- Directions for this task
Everything in the data below is left aside except the lines from the one containing "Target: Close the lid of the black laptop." through the one containing "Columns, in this"; repeat those exactly.

- Records provided
===

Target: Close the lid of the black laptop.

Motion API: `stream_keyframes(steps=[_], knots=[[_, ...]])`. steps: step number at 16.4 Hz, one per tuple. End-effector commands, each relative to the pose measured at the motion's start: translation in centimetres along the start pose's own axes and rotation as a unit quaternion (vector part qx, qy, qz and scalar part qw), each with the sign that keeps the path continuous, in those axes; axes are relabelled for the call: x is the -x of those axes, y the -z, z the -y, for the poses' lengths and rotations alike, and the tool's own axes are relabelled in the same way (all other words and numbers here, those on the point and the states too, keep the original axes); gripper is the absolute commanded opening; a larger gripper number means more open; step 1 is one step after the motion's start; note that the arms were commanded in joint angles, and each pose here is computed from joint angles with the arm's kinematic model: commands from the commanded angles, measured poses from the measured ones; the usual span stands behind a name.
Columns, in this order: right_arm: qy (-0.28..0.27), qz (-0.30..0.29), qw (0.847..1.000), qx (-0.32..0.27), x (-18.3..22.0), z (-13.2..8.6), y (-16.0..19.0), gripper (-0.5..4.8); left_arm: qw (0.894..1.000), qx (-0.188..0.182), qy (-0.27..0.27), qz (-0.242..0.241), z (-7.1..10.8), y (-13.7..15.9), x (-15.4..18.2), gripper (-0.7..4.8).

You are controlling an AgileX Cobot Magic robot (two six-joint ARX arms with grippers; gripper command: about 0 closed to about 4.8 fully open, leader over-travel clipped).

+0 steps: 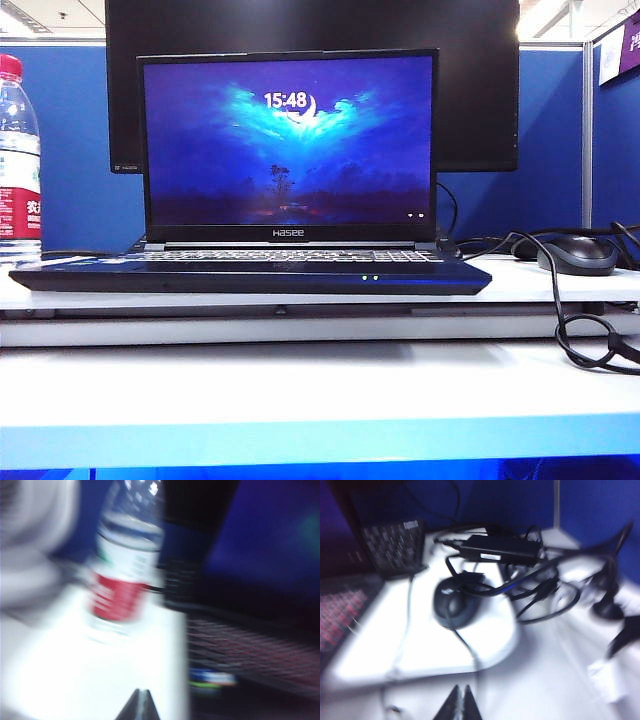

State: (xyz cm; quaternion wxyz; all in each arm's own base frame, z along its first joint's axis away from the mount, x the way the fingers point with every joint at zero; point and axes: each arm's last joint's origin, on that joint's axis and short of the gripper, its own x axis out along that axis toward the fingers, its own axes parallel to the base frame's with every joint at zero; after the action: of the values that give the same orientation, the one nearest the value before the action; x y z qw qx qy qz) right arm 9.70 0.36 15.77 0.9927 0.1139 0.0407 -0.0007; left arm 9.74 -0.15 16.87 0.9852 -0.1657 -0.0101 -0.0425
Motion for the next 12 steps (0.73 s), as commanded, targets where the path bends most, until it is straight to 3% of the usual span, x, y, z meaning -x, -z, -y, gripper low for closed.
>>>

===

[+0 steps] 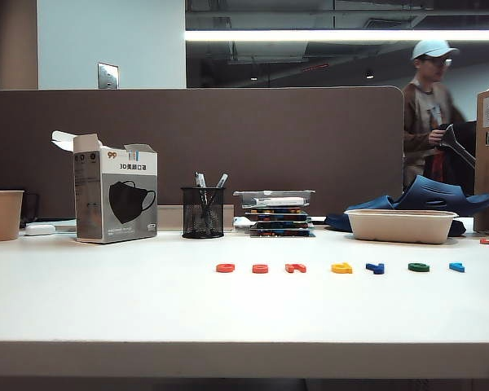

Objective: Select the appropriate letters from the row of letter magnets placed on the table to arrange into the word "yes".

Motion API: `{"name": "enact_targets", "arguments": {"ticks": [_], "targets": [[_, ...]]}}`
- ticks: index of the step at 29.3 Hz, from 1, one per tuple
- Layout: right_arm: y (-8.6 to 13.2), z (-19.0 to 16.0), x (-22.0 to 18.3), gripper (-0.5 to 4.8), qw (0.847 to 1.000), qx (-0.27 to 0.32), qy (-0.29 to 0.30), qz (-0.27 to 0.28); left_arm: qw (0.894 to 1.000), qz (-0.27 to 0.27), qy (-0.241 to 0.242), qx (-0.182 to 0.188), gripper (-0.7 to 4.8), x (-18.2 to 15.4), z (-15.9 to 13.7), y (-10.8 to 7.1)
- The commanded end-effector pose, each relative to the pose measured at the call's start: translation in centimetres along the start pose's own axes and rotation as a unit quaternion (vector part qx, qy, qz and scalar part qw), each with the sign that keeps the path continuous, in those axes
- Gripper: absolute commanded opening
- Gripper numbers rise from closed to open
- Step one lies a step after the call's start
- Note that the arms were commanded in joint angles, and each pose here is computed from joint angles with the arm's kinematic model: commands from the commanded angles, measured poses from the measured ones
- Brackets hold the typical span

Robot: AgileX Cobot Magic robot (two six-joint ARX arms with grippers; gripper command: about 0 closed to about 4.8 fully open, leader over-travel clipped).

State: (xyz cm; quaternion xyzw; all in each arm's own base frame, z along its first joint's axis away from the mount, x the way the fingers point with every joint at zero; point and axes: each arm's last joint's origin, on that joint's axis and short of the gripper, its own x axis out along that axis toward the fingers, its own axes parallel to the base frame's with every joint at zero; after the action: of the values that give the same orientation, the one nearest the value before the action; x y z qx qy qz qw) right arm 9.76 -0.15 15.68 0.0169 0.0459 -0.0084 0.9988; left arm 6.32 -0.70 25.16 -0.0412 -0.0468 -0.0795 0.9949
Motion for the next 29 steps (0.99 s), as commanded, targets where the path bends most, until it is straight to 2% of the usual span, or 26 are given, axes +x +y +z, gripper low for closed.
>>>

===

- Output of the task
Target: Close the lid of the black laptop.

Motion API: `stream_keyframes(steps=[_], knots=[[_, ...]])`. steps: step number at 16.4 Hz, one per tuple. End-effector commands, each relative to the pose measured at the motion's start: translation in centimetres along the start pose's own axes and rotation as a unit quaternion (vector part qx, qy, qz and scalar part qw), each with the sign that keeps the path continuous, in those axes; axes are relabelled for the call: x is the -x of those axes, y the -z, z the -y, for the poses' lengths and rotations alike, and the tool's own axes are relabelled in the same way (all other words and numbers here, those on the point and the states too, keep the original axes); gripper is the absolute commanded opening; a larger gripper number means more open; step 1 is one step after the motion's start; note that the arms were commanded in joint angles, and each pose here is computed from joint angles with the arm's kinematic model: commands from the commanded angles, measured poses from the measured ones; the usual span stands behind a name.
Columns, in this order: right_arm: qy (-0.28..0.27), qz (-0.30..0.29), qw (0.847..1.000), qx (-0.32..0.27), x (-18.3..22.0), z (-13.2..8.6), y (-16.0..19.0), gripper (-0.5..4.8); left_arm: qw (0.894..1.000), qx (-0.188..0.182), qy (-0.27..0.27), qz (-0.242..0.241), z (-7.1..10.8), y (-13.7..15.9), x (-15.4..18.2), gripper (-0.7..4.8).

Nothing else is part of this output.